- **Problem statement**
Your task is to repeat the entries exactly. Leave the pictures out.

- **Extracted information**
===

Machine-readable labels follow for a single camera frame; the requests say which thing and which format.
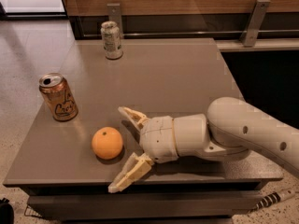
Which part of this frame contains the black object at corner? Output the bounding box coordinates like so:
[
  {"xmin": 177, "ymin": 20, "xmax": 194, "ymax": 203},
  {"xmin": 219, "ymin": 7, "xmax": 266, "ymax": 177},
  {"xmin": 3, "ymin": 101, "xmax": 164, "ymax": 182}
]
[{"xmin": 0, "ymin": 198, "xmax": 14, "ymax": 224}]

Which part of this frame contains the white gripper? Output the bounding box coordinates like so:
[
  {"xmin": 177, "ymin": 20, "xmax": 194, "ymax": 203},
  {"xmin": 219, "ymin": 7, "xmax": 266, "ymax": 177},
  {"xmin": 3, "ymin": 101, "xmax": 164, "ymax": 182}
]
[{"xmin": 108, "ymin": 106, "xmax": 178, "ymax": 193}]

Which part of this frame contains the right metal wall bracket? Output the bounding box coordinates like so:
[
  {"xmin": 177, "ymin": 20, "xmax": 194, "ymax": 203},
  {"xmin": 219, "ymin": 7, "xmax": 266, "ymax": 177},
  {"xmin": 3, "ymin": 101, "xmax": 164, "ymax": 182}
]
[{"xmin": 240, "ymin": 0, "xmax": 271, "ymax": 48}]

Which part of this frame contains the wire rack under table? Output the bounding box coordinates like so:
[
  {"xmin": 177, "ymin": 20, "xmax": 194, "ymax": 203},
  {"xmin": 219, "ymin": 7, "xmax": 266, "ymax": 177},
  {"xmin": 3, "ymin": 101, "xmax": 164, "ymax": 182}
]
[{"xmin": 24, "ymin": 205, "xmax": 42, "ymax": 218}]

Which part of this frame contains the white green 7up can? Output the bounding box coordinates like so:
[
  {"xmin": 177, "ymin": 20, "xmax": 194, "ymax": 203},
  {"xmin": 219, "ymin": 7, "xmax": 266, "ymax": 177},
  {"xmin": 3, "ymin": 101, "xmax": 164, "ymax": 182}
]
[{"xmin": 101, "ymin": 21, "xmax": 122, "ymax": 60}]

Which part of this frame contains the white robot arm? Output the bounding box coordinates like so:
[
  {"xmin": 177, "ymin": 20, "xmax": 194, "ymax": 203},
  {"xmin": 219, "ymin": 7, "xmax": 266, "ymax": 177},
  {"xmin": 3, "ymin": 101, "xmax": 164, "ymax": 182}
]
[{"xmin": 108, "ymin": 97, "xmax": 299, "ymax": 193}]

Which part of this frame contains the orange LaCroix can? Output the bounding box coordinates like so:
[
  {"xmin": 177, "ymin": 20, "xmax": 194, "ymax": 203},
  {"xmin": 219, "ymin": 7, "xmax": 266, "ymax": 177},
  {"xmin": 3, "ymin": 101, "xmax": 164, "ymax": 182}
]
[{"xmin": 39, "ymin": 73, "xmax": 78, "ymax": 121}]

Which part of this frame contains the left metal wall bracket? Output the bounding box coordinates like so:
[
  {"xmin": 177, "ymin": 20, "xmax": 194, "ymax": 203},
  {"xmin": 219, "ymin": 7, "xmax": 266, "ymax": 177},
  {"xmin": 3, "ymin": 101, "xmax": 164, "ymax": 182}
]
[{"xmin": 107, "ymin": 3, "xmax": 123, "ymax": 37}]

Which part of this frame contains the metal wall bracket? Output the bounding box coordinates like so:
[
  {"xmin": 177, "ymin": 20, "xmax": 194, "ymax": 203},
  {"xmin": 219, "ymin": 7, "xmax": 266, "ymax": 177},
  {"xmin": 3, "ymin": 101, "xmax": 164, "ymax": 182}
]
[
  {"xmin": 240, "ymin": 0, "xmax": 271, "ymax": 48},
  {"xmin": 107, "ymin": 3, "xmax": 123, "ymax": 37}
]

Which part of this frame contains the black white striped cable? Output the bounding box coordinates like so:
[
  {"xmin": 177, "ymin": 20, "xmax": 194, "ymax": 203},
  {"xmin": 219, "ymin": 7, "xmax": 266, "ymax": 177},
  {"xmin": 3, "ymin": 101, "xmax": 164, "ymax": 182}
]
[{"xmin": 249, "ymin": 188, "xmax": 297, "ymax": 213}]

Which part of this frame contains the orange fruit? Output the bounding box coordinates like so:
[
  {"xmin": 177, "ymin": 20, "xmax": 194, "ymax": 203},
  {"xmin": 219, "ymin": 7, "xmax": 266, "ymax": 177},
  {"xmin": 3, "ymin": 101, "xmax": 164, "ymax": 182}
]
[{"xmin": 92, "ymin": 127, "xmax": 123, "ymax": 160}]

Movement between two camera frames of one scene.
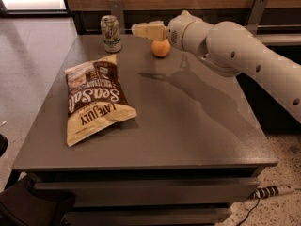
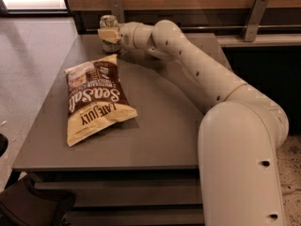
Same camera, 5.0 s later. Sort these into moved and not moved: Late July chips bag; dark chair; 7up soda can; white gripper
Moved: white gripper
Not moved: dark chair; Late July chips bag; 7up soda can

===

- **Solution**
Machine-readable labels follow for a single camera frame; the requests say which thing and which format.
Which part of this frame contains the black object at corner? Output the bounding box coordinates like so:
[
  {"xmin": 177, "ymin": 20, "xmax": 194, "ymax": 203},
  {"xmin": 219, "ymin": 7, "xmax": 266, "ymax": 177},
  {"xmin": 3, "ymin": 101, "xmax": 164, "ymax": 182}
]
[{"xmin": 0, "ymin": 198, "xmax": 14, "ymax": 224}]

Which part of this frame contains the white gripper? Output the bounding box coordinates like so:
[
  {"xmin": 177, "ymin": 20, "xmax": 194, "ymax": 203},
  {"xmin": 219, "ymin": 7, "xmax": 266, "ymax": 177},
  {"xmin": 3, "ymin": 101, "xmax": 164, "ymax": 182}
]
[{"xmin": 108, "ymin": 106, "xmax": 178, "ymax": 193}]

Which part of this frame contains the right metal wall bracket? Output the bounding box coordinates like so:
[
  {"xmin": 177, "ymin": 20, "xmax": 194, "ymax": 203},
  {"xmin": 219, "ymin": 7, "xmax": 266, "ymax": 177},
  {"xmin": 3, "ymin": 101, "xmax": 164, "ymax": 182}
]
[{"xmin": 240, "ymin": 0, "xmax": 271, "ymax": 48}]

Which part of this frame contains the wire rack under table? Output the bounding box coordinates like so:
[
  {"xmin": 177, "ymin": 20, "xmax": 194, "ymax": 203},
  {"xmin": 219, "ymin": 7, "xmax": 266, "ymax": 177},
  {"xmin": 3, "ymin": 101, "xmax": 164, "ymax": 182}
]
[{"xmin": 24, "ymin": 205, "xmax": 42, "ymax": 218}]

Which part of this frame contains the white green 7up can? Output the bounding box coordinates like so:
[
  {"xmin": 177, "ymin": 20, "xmax": 194, "ymax": 203},
  {"xmin": 219, "ymin": 7, "xmax": 266, "ymax": 177},
  {"xmin": 3, "ymin": 101, "xmax": 164, "ymax": 182}
]
[{"xmin": 101, "ymin": 21, "xmax": 122, "ymax": 60}]

Which part of this frame contains the white robot arm? Output the bounding box coordinates like so:
[
  {"xmin": 177, "ymin": 20, "xmax": 194, "ymax": 203},
  {"xmin": 219, "ymin": 7, "xmax": 266, "ymax": 177},
  {"xmin": 3, "ymin": 101, "xmax": 164, "ymax": 182}
]
[{"xmin": 108, "ymin": 97, "xmax": 299, "ymax": 193}]

Which part of this frame contains the orange LaCroix can? Output the bounding box coordinates like so:
[
  {"xmin": 177, "ymin": 20, "xmax": 194, "ymax": 203},
  {"xmin": 219, "ymin": 7, "xmax": 266, "ymax": 177},
  {"xmin": 3, "ymin": 101, "xmax": 164, "ymax": 182}
]
[{"xmin": 39, "ymin": 73, "xmax": 78, "ymax": 121}]

Which part of this frame contains the left metal wall bracket? Output the bounding box coordinates like so:
[
  {"xmin": 177, "ymin": 20, "xmax": 194, "ymax": 203},
  {"xmin": 219, "ymin": 7, "xmax": 266, "ymax": 177},
  {"xmin": 3, "ymin": 101, "xmax": 164, "ymax": 182}
]
[{"xmin": 107, "ymin": 3, "xmax": 123, "ymax": 37}]

Which part of this frame contains the metal wall bracket? Output the bounding box coordinates like so:
[
  {"xmin": 177, "ymin": 20, "xmax": 194, "ymax": 203},
  {"xmin": 219, "ymin": 7, "xmax": 266, "ymax": 177},
  {"xmin": 3, "ymin": 101, "xmax": 164, "ymax": 182}
]
[
  {"xmin": 240, "ymin": 0, "xmax": 271, "ymax": 48},
  {"xmin": 107, "ymin": 3, "xmax": 123, "ymax": 37}
]

Which part of this frame contains the black white striped cable? Output the bounding box coordinates like so:
[
  {"xmin": 177, "ymin": 20, "xmax": 194, "ymax": 203},
  {"xmin": 219, "ymin": 7, "xmax": 266, "ymax": 177},
  {"xmin": 3, "ymin": 101, "xmax": 164, "ymax": 182}
]
[{"xmin": 249, "ymin": 188, "xmax": 297, "ymax": 213}]

Which part of this frame contains the orange fruit? Output the bounding box coordinates like so:
[
  {"xmin": 177, "ymin": 20, "xmax": 194, "ymax": 203},
  {"xmin": 219, "ymin": 7, "xmax": 266, "ymax": 177},
  {"xmin": 3, "ymin": 101, "xmax": 164, "ymax": 182}
]
[{"xmin": 92, "ymin": 127, "xmax": 123, "ymax": 160}]

Movement between two camera frames of one scene.
Same camera, 5.0 s later. Sort these into moved and not moved: Late July chips bag; dark chair; 7up soda can; white gripper
Moved: white gripper
Not moved: dark chair; Late July chips bag; 7up soda can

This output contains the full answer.